§ Required action
Let the answer be the lines from the one with "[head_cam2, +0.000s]" to the end of the entries, copied exactly with both boundary lines kept.

§ Records supplied
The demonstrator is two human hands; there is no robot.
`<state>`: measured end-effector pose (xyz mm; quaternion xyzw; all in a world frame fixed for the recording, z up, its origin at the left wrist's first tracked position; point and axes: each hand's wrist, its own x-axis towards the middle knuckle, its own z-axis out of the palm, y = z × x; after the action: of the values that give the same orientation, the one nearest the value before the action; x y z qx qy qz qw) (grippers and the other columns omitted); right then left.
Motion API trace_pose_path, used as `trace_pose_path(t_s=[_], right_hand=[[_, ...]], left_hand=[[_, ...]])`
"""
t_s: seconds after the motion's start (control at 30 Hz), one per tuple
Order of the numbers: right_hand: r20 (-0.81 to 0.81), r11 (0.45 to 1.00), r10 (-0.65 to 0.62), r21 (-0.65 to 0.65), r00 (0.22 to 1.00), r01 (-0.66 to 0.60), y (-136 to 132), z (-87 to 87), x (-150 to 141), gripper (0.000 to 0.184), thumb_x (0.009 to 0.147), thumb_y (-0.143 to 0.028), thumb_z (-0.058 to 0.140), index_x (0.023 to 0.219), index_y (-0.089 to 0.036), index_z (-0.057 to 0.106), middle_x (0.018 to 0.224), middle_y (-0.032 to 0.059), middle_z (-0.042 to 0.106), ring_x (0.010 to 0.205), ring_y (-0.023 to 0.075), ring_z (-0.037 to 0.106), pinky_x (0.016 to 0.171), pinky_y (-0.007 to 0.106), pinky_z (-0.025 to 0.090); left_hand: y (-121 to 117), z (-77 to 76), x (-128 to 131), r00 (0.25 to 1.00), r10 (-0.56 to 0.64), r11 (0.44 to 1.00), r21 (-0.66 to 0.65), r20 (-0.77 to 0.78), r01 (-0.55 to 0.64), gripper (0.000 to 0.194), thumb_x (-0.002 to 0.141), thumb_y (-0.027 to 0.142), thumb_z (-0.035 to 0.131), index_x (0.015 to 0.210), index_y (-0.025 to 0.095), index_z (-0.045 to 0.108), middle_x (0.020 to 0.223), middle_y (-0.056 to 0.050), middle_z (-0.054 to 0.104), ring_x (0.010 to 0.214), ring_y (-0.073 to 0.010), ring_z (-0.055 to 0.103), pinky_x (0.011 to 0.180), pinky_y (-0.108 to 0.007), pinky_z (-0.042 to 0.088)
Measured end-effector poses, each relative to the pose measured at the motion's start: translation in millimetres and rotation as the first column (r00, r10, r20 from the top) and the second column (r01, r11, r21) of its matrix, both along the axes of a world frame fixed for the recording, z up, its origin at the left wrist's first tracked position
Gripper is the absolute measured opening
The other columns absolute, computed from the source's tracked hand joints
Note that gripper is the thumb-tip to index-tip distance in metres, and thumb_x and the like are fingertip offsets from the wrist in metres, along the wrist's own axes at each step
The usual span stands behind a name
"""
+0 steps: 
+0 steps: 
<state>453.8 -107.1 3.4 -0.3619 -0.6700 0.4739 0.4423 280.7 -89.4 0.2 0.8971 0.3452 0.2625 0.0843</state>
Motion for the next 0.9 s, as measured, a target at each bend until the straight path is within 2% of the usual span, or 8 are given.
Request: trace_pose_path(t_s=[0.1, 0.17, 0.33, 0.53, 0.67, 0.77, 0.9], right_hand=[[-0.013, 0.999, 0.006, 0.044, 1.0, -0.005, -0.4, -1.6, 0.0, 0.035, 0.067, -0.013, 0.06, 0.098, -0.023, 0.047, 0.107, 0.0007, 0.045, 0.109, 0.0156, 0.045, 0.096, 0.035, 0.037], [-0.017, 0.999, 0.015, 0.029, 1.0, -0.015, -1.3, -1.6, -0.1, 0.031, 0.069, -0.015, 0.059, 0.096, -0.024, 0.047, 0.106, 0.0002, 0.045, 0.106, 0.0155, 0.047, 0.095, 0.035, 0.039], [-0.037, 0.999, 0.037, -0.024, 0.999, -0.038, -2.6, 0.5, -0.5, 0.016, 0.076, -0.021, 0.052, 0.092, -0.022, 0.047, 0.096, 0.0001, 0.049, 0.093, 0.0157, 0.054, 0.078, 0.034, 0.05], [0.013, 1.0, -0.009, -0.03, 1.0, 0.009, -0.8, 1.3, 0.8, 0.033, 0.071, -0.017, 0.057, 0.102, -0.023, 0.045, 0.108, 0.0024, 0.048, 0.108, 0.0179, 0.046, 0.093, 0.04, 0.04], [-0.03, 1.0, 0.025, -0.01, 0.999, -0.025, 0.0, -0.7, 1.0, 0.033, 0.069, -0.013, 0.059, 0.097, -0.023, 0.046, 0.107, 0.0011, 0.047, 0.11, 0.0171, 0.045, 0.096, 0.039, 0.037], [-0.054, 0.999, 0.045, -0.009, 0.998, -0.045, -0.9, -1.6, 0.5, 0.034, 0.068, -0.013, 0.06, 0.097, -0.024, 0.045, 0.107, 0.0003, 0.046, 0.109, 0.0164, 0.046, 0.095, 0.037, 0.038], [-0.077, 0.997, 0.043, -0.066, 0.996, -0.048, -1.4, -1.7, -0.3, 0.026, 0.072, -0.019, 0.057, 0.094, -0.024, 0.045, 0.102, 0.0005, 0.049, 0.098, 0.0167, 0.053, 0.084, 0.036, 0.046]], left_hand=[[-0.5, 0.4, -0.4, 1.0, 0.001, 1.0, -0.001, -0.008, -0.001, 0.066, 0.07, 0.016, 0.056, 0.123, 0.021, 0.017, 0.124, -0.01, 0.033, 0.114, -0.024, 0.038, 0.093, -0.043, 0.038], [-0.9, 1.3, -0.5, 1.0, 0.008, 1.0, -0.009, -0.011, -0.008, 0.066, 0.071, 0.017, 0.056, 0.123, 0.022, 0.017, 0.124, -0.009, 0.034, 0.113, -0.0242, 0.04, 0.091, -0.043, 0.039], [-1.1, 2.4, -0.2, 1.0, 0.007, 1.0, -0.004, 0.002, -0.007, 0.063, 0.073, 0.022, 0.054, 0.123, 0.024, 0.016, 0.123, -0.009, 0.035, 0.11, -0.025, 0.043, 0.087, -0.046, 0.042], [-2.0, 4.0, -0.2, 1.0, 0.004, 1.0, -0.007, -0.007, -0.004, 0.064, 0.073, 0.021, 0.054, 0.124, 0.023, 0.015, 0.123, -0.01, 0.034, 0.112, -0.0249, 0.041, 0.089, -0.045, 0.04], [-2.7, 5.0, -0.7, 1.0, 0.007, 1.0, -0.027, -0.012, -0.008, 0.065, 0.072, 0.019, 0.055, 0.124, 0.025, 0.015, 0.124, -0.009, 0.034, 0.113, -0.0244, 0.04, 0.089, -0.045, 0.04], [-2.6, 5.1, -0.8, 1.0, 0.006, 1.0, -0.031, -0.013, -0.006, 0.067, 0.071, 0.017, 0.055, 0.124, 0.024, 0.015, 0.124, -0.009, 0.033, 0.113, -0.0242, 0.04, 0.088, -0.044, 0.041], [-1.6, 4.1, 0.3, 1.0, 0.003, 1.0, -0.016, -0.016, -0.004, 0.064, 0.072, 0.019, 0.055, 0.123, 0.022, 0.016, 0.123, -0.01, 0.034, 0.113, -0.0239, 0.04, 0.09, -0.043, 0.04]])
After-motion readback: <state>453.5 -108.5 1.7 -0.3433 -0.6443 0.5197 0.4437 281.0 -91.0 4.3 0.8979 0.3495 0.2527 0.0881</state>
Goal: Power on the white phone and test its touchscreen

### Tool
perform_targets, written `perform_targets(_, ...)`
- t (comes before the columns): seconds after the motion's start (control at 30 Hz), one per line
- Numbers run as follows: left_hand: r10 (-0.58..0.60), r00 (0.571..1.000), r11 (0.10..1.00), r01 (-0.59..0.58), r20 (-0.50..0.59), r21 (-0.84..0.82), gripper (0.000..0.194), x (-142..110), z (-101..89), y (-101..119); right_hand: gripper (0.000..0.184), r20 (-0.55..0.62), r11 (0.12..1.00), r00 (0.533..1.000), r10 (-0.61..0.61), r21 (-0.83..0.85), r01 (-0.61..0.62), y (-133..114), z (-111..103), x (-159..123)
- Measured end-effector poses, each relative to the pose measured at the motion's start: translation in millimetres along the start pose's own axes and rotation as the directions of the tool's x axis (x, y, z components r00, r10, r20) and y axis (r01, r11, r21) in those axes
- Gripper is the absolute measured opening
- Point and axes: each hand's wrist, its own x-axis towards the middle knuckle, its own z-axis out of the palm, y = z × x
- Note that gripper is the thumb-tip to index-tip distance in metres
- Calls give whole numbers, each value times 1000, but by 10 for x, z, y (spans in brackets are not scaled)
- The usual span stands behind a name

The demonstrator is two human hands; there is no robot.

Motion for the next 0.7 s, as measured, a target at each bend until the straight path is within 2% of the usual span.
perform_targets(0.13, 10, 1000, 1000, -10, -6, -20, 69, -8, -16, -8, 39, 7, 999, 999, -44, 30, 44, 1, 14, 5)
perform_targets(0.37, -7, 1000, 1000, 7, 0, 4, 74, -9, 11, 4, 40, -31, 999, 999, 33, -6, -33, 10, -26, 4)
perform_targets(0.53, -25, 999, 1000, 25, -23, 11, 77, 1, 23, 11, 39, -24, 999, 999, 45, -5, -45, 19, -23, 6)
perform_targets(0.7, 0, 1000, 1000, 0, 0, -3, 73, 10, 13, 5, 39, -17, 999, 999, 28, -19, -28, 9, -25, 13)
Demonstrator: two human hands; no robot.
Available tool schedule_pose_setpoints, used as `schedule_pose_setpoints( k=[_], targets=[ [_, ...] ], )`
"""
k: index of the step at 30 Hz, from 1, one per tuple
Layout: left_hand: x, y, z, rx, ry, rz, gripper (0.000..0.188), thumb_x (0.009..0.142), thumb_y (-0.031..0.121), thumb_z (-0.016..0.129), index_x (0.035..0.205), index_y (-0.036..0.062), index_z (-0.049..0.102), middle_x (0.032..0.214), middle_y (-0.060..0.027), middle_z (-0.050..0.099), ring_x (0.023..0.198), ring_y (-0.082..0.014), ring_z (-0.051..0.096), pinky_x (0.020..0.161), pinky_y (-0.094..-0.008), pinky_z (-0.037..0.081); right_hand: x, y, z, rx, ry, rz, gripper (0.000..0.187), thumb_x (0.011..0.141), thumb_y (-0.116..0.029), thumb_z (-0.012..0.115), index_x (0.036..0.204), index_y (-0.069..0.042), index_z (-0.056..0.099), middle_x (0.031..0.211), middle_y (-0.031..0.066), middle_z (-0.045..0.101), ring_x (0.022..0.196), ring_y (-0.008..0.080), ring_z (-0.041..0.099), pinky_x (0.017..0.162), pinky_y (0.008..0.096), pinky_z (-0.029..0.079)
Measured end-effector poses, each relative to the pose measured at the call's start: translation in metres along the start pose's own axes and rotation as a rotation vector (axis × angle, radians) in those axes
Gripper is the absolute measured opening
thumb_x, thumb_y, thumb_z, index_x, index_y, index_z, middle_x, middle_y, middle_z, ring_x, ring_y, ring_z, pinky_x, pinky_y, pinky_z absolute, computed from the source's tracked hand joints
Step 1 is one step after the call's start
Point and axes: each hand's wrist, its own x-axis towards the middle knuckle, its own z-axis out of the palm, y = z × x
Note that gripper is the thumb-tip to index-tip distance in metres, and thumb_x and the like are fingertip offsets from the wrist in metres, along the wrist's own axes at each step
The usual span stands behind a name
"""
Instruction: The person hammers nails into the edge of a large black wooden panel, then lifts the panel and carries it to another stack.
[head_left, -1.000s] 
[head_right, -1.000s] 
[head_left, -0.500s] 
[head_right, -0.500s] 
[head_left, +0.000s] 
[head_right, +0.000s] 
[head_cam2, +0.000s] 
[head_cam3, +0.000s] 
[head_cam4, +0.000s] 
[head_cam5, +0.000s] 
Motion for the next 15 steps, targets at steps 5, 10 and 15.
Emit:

§ Answer to this problem
[head_cam2, +0.000s] 
[head_cam3, +0.000s] 
[head_cam4, +0.000s] 
[head_cam5, +0.000s] 
Motion for the next 15 steps, targets at steps 5, 10 and 15.
Emit:

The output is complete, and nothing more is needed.